Once the farmer left, she waited expectantly for Brett. Astride the stocky horse, her heart nearly bursting with anticipation, she rode around the small paddock, patting the colt’s sleek neck and visualizing the smile that would curve Brett’s mouth at the sight of the animal. “This is gonna be good,” she confided in the horse when she heard the whine of Brett’s truck climbing the steep hill. The colt’s dark ears pricked forward, and he pawed at the ground.

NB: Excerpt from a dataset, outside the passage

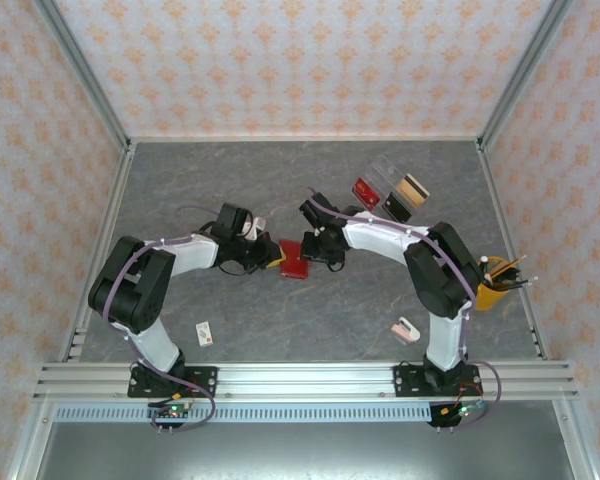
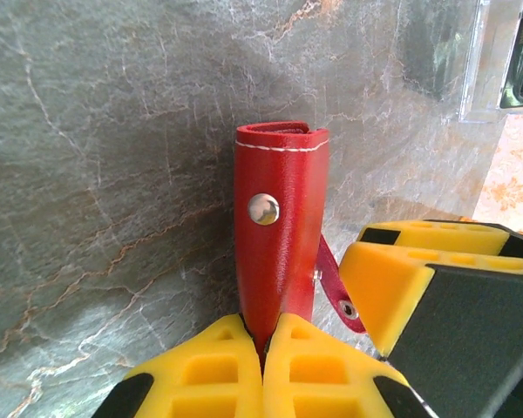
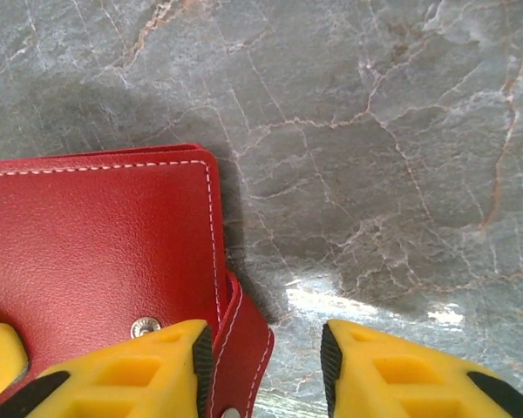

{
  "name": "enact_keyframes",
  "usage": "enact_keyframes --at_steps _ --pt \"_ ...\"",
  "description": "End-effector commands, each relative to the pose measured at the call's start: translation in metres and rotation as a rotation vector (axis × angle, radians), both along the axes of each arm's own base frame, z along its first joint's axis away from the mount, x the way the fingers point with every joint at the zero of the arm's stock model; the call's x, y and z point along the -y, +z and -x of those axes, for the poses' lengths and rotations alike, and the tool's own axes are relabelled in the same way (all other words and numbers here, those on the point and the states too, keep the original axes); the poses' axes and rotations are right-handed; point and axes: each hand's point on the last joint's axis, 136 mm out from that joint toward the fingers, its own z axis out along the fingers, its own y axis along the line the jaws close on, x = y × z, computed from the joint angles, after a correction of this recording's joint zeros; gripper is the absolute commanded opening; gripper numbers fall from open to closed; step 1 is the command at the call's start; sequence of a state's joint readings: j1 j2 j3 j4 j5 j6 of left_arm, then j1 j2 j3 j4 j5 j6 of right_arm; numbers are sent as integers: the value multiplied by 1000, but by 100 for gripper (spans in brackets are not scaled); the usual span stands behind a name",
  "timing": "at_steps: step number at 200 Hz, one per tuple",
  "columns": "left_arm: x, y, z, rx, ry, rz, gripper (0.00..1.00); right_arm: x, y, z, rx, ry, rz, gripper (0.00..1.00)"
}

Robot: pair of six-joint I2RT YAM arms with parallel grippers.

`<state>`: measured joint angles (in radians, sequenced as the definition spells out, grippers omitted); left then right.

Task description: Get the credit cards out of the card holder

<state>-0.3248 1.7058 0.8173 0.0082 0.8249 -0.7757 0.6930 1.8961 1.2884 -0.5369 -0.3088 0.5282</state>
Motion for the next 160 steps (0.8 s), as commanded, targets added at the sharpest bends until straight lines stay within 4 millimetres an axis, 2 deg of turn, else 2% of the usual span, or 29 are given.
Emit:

“It’s all right,” Libby assured him, but the animal’s shoulders quivered. “Wait till he sees you.”
The engine grew louder.
The colt snorted and minced, as if he, too, were anxious.
“Hold on, boy.”
The truck rounded a curve, emerged from the trees and slid to a stop near the barn.
Libby, grinning widely, waved a hand in the air as Brett climbed out of the cab.
“What the devil—?”
From another paddock, a horse whinnied, and the colt, nervous, reared and twisted.

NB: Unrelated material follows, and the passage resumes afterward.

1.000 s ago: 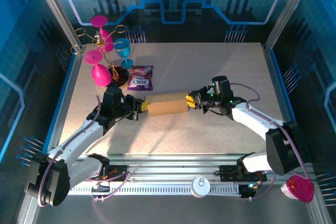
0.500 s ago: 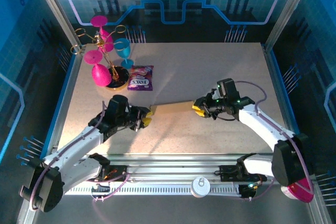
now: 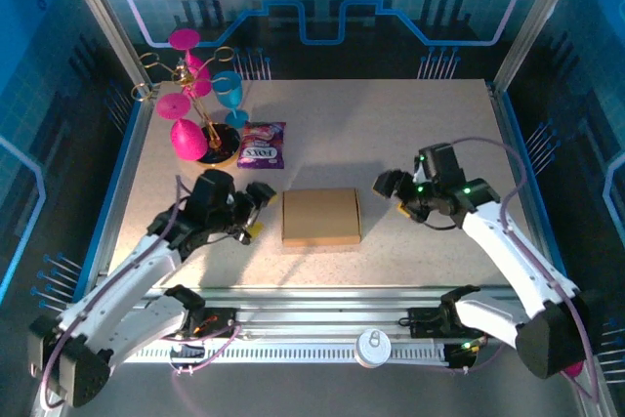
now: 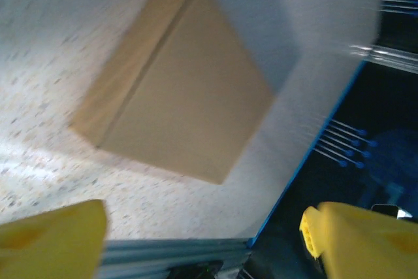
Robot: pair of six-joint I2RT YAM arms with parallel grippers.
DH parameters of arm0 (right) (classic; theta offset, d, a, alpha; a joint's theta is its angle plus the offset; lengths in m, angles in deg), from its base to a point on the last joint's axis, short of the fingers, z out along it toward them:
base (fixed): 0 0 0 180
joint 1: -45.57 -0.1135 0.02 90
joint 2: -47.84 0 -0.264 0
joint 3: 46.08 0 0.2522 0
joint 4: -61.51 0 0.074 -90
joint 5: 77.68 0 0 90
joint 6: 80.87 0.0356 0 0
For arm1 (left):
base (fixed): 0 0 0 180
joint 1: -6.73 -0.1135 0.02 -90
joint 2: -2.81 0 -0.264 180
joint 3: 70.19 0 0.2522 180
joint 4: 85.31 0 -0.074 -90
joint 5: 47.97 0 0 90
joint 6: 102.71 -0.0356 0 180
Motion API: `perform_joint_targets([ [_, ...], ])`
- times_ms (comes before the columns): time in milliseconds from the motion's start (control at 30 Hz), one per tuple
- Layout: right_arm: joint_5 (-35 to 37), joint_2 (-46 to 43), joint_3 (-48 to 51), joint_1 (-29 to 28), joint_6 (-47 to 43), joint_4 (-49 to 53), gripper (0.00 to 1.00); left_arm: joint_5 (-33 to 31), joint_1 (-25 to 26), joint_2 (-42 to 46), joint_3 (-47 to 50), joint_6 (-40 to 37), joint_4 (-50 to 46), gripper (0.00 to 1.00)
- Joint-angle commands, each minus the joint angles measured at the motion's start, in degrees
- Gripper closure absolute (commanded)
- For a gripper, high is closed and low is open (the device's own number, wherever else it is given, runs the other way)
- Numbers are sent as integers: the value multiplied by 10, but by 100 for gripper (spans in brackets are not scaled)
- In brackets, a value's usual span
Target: Fold the paper box
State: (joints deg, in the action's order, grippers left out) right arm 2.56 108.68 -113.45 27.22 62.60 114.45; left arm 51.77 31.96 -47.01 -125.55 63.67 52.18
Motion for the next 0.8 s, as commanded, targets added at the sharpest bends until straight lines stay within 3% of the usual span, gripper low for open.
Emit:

“Libby!” Brett yelled as Libby scrabbled for the reins. Her knees tightened around the horse’s sides, but her weight carried her downward. She tried to catch hold of his mane when she realized she was falling, but she couldn’t. Out of the corner of her eye, she saw Brett vault the fence.
“Hang on! Libby!”
His warning was useless. The sun-baked ground rushed up at her, and she hit the dirt with a sickening thud that jarred her from her shoulders to her toes.
Brett yelled at the beast, and the gray backed away as Libby’s body smacked into the ground. “Oh, God,” he whispered as he raced across the packed dirt and fell to his knees at her side. “Are you all right? Libby?” Fear pricked his heart, and he felt a sense of relief when her eyes fluttered open. She’d be all right. She had to be.
She moaned as he pulled her into his arms. Kissing her dusty forehead, he held her tight, and didn’t notice the dark stain spreading across her jeans until it was much too late.
CHAPTER FIVE
Libby was cold. So very cold. A dirty, retching taste filled her mouth, and her nose felt rough, like sandpaper. She’d dreamed…horrible dreams…and yet Brett had been in those dreams, holding her close, carrying her, saving her from some hideous watery beast.